Your answer must hold only the lines below from the line containing "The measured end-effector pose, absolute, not" through the line containing "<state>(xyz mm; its", each reproduced exactly.

[[ MATERIAL SHOWN open ]]

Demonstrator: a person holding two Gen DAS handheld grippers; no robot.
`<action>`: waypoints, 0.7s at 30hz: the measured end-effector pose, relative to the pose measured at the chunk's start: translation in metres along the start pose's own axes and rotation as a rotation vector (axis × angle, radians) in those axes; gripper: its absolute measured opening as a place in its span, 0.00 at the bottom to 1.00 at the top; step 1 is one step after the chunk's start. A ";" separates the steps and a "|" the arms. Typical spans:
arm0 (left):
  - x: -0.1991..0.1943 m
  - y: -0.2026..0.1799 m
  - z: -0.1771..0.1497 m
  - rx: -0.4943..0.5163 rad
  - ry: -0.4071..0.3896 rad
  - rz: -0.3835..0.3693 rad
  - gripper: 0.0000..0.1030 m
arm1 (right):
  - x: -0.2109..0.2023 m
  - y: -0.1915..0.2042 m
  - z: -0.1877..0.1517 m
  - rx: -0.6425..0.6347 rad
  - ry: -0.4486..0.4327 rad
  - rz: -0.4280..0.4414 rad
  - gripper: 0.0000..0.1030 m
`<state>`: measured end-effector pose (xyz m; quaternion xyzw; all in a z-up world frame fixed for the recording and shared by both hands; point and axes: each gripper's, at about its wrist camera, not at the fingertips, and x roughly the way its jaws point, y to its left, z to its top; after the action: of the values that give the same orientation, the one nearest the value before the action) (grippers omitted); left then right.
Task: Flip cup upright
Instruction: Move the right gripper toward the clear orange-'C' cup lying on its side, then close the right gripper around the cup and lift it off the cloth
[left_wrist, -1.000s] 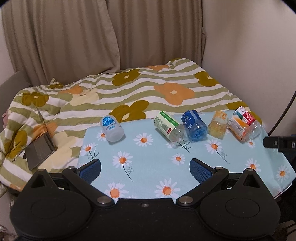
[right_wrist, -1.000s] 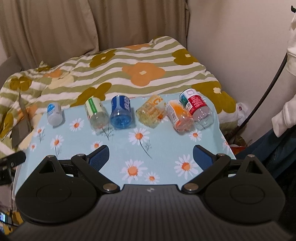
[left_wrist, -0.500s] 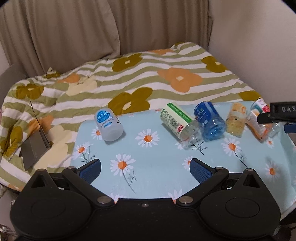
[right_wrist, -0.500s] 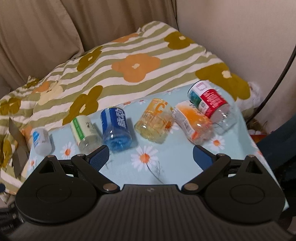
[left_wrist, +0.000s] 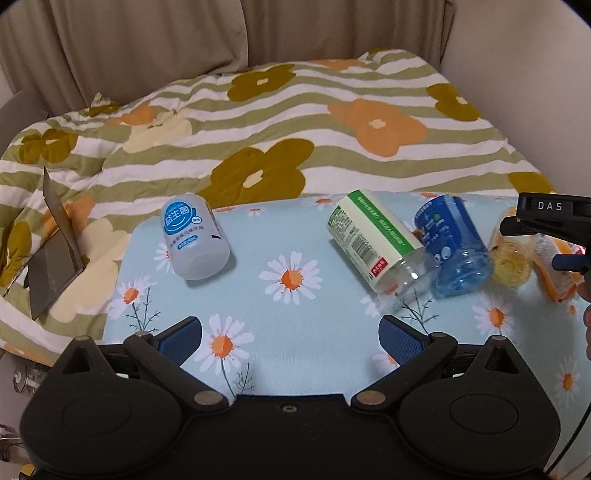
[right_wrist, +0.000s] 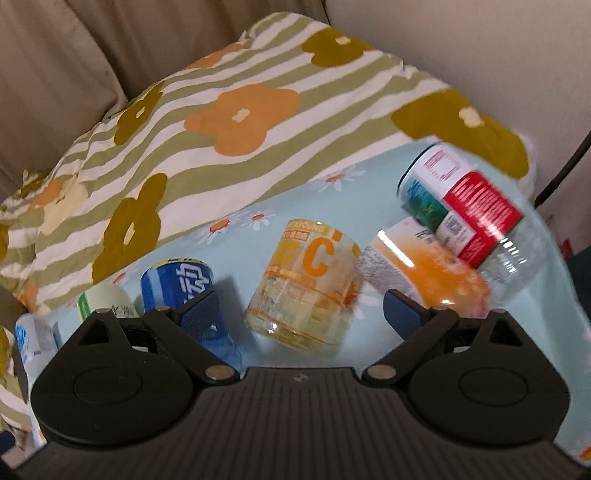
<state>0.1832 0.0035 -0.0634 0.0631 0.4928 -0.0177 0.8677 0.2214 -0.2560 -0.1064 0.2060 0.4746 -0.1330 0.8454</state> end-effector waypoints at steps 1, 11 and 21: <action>0.003 0.000 0.002 -0.001 0.007 0.000 1.00 | 0.005 -0.001 0.000 0.016 0.007 0.000 1.00; 0.022 -0.001 0.012 -0.004 0.040 -0.003 1.00 | 0.032 -0.006 0.003 0.092 0.065 0.043 0.80; 0.023 -0.002 0.015 0.002 0.035 -0.005 1.00 | 0.028 -0.004 0.003 0.079 0.052 0.066 0.77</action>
<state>0.2076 0.0004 -0.0756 0.0632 0.5078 -0.0194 0.8589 0.2363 -0.2614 -0.1295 0.2583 0.4836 -0.1181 0.8279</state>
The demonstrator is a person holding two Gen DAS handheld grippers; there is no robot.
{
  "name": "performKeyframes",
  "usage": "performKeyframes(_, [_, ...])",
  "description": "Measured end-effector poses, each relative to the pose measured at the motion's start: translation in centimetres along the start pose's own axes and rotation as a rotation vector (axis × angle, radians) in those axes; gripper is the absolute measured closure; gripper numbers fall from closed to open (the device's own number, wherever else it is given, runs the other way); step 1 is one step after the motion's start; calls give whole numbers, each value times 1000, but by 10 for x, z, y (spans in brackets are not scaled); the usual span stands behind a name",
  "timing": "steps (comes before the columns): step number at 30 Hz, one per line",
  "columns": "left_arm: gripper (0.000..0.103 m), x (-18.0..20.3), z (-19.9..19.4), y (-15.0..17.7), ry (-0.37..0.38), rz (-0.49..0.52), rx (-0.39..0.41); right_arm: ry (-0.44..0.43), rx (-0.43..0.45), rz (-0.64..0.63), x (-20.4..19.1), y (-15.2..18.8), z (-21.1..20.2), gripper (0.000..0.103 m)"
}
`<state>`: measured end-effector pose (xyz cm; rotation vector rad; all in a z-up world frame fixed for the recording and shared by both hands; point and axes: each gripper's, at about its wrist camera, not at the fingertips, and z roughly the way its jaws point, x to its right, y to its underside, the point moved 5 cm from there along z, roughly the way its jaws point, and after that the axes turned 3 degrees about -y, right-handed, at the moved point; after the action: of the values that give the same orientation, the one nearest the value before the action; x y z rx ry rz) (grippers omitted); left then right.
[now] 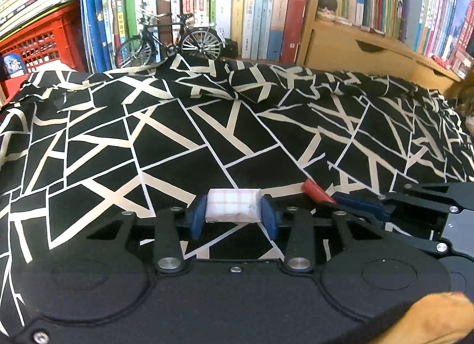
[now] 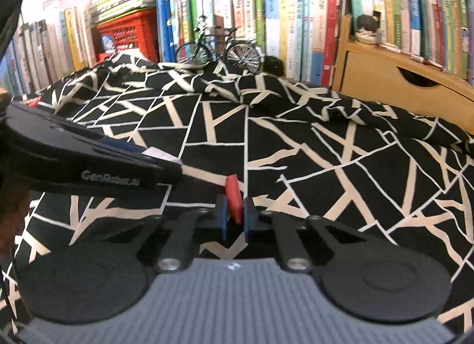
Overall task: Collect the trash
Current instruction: 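Grasp the white tissue with the left gripper while the right grasps the red stick, then carry the white tissue and red stick over to the black bin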
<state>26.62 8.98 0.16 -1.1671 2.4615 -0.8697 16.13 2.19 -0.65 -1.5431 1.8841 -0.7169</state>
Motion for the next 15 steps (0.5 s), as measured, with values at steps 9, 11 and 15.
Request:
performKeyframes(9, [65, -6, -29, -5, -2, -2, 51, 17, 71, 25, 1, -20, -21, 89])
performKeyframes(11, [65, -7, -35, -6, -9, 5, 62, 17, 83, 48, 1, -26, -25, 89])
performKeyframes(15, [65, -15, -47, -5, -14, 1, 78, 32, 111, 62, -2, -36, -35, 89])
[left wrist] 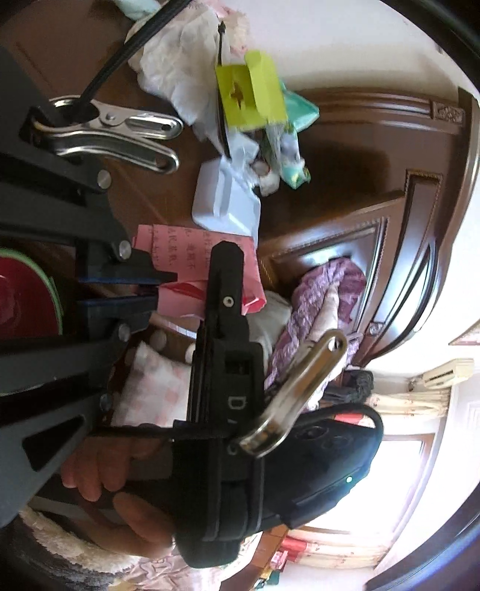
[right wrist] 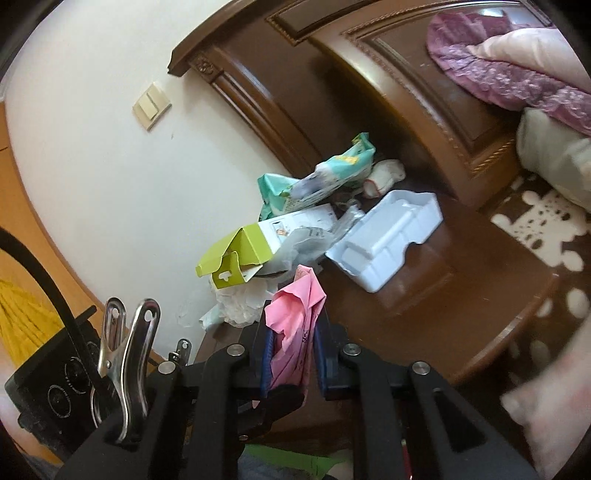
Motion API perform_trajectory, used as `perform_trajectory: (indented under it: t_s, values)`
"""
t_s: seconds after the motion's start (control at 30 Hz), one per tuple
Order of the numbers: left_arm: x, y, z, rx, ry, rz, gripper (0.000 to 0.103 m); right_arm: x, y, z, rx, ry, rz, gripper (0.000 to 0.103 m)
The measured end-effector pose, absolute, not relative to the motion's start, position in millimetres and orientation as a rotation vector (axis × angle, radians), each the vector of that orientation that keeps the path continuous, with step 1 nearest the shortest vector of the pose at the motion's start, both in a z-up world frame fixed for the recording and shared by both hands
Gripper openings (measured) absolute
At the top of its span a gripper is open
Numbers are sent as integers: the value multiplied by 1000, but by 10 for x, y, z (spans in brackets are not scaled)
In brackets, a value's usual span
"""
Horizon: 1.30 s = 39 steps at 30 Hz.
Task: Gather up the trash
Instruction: 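Carry the pink paper with the right gripper down over the red bin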
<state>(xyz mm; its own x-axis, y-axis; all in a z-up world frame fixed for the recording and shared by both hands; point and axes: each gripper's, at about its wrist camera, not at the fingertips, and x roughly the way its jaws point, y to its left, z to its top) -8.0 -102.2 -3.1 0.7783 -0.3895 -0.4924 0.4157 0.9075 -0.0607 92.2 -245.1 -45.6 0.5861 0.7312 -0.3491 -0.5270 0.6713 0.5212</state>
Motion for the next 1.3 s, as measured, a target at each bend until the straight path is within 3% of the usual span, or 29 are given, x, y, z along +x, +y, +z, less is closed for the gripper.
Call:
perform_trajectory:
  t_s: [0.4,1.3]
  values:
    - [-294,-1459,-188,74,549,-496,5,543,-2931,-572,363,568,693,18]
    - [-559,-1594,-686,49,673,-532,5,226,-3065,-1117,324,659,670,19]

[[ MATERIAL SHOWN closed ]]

* **RESPONSE TO THIS TASK**
The measured end-effector pose, absolute, not relative to the motion's start, position in millimetres and orientation as a rotation vector (axis × angle, radians), each the vector of that orientation that keeps the path continuous, with step 1 nearest the shortest vector of the pose at the motion's start, both in a z-up world frame fixed for the recording and shared by both hands
Gripper openings (measured) absolute
At the top of its span a gripper is open
Numbers are sent as integers: the value multiplied by 1000, but by 10 for x, y, z (spans in brackets are not scaled)
In brackets, a value's usual span
"""
Horizon: 1.30 s = 39 steps at 30 Hz.
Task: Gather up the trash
Instruction: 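Carry the pink paper with the right gripper down over the red bin
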<state>(xyz mm; its own x-axis, y-axis; all in a z-up world frame fixed for the recording and shared by both hands; point and axes: each gripper's, at about its wrist camera, not at the fingertips, and x roughly the way its jaws point, y to its left, z to its top) -8.0 -102.2 -3.1 0.7783 -0.3895 -0.4924 0.4157 0.9075 -0.0607 92.2 -245.1 -45.6 0.5861 0.7312 -0.3491 -0.5270 0.6713 0.5212</state>

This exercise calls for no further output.